Please state the number of lines in the entries below where the word "frame" appears. Include nothing else.

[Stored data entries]
--------------------------------
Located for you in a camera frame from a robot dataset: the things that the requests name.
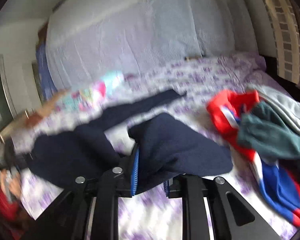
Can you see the blue patterned cloth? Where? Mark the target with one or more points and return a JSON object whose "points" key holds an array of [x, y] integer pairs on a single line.
{"points": [[46, 83]]}

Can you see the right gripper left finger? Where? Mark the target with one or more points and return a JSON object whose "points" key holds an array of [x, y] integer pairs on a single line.
{"points": [[120, 181]]}

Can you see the grey garment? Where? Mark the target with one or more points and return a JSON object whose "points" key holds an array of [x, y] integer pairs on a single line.
{"points": [[286, 107]]}

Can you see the purple floral bed sheet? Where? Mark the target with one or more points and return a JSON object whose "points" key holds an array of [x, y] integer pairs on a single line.
{"points": [[151, 215]]}

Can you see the brown pillow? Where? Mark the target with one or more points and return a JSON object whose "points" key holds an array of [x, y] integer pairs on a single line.
{"points": [[45, 110]]}

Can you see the dark green garment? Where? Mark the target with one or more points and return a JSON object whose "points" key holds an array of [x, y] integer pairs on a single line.
{"points": [[264, 131]]}

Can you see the red blue white garment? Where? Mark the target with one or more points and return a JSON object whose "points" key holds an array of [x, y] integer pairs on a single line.
{"points": [[277, 187]]}

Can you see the colourful folded quilt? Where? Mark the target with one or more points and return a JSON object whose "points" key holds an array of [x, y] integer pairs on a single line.
{"points": [[91, 96]]}

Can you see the white lace mosquito net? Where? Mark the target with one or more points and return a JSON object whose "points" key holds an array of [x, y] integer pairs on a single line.
{"points": [[88, 38]]}

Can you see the beige checked curtain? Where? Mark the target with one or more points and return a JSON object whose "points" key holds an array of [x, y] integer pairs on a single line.
{"points": [[284, 18]]}

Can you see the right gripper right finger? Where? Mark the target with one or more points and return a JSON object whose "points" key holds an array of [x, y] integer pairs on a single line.
{"points": [[191, 190]]}

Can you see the wooden bed headboard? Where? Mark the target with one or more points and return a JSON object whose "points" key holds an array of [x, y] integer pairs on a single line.
{"points": [[17, 123]]}

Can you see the red sleeve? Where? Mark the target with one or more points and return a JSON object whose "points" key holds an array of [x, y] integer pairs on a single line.
{"points": [[9, 212]]}

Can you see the person's left hand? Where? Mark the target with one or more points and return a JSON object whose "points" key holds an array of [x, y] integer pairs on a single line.
{"points": [[11, 187]]}

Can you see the dark navy pants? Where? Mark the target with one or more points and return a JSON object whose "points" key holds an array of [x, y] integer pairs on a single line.
{"points": [[167, 148]]}

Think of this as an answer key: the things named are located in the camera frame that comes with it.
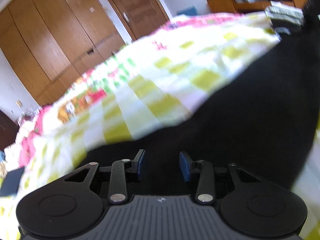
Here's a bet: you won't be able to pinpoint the black pants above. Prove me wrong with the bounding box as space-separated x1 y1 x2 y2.
84 27 319 195

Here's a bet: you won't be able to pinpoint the pink cartoon quilt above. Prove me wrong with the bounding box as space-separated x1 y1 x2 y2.
15 12 246 168

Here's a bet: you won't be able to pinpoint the yellow white checkered bedsheet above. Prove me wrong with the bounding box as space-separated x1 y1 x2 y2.
1 13 319 239

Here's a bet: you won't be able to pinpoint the blue foam mat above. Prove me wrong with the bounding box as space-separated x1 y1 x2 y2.
177 6 198 16

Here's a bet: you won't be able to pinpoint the dark blue tablet case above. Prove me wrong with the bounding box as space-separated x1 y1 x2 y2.
0 167 24 197

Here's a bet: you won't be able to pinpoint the dark wooden headboard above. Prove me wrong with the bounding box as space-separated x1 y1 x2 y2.
0 111 19 151

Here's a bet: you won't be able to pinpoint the wooden wardrobe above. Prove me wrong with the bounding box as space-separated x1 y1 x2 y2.
1 0 124 105

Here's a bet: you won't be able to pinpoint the wooden door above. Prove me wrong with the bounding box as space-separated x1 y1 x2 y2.
108 0 169 40

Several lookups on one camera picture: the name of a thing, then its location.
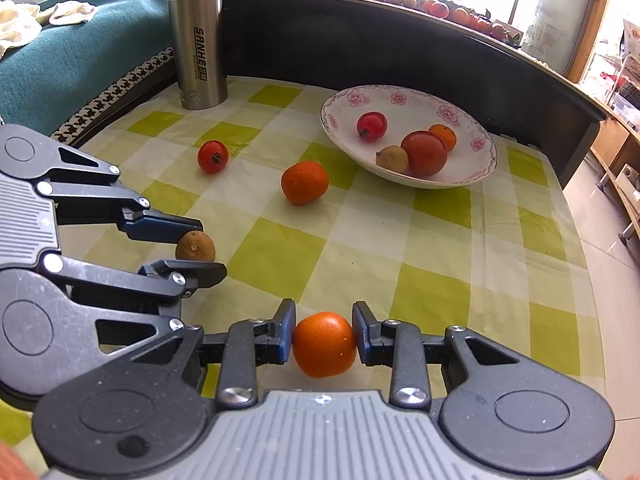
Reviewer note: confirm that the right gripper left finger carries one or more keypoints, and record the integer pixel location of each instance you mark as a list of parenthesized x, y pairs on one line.
[(269, 340)]

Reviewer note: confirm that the brown longan in bowl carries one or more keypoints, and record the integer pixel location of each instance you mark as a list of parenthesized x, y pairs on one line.
[(393, 158)]

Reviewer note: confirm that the teal sofa cover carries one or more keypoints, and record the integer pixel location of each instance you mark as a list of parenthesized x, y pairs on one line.
[(74, 79)]

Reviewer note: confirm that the green checkered tablecloth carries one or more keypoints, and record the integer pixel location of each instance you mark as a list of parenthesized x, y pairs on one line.
[(501, 255)]

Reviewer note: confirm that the small orange kumquat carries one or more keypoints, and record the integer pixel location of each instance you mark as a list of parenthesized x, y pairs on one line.
[(446, 134)]

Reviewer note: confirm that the large red tomato in bowl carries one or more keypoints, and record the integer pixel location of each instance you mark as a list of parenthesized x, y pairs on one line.
[(427, 154)]

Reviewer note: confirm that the red tomato with stem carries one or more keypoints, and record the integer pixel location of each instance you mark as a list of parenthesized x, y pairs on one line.
[(213, 156)]

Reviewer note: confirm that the dark coffee table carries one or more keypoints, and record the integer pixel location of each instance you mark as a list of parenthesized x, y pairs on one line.
[(336, 44)]

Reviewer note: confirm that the wooden tv stand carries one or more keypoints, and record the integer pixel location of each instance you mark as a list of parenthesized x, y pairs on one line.
[(616, 149)]

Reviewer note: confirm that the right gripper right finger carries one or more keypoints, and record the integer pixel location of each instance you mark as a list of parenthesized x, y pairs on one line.
[(377, 341)]

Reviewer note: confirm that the brown longan fruit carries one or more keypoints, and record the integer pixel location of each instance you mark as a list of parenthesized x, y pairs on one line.
[(196, 246)]

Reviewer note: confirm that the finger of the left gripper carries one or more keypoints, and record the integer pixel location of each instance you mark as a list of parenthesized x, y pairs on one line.
[(151, 225), (191, 274)]

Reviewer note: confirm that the stainless steel thermos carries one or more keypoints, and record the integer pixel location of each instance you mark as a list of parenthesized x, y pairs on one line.
[(196, 43)]

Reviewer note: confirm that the red oval tomato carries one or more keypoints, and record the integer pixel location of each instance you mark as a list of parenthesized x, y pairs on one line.
[(371, 126)]

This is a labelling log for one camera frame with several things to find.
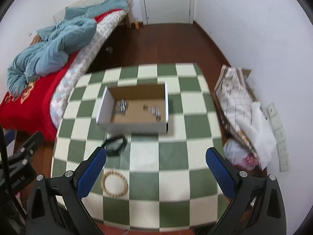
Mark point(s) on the green white checkered tablecloth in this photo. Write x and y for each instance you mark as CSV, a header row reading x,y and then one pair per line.
x,y
158,183

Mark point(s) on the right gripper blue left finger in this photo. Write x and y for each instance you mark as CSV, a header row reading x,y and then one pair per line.
x,y
55,205

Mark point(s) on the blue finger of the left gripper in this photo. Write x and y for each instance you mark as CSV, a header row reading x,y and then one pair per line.
x,y
9,137

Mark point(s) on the white cardboard box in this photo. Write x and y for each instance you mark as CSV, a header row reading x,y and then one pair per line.
x,y
124,109

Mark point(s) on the blue quilt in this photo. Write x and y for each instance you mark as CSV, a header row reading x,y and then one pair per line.
x,y
57,43

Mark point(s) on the red blanket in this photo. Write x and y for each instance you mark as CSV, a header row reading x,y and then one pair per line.
x,y
30,112

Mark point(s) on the red white plastic bag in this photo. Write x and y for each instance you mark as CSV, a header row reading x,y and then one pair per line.
x,y
239,156

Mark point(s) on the white wall power strip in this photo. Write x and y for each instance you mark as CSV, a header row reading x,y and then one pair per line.
x,y
280,136

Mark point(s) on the checkered bed mattress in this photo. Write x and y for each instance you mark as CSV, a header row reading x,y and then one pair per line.
x,y
80,65

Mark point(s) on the small silver jewelry pile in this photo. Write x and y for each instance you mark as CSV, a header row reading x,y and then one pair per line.
x,y
155,111

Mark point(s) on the black smart watch band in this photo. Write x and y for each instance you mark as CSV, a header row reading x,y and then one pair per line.
x,y
115,145

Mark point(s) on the floral folded fabric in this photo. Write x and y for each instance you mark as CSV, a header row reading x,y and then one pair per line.
x,y
233,98

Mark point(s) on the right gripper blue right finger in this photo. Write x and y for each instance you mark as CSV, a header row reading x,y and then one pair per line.
x,y
267,213

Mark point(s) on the white door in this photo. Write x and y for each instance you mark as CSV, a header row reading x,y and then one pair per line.
x,y
167,11
--------------------------------
▶ _Problem solution_:
3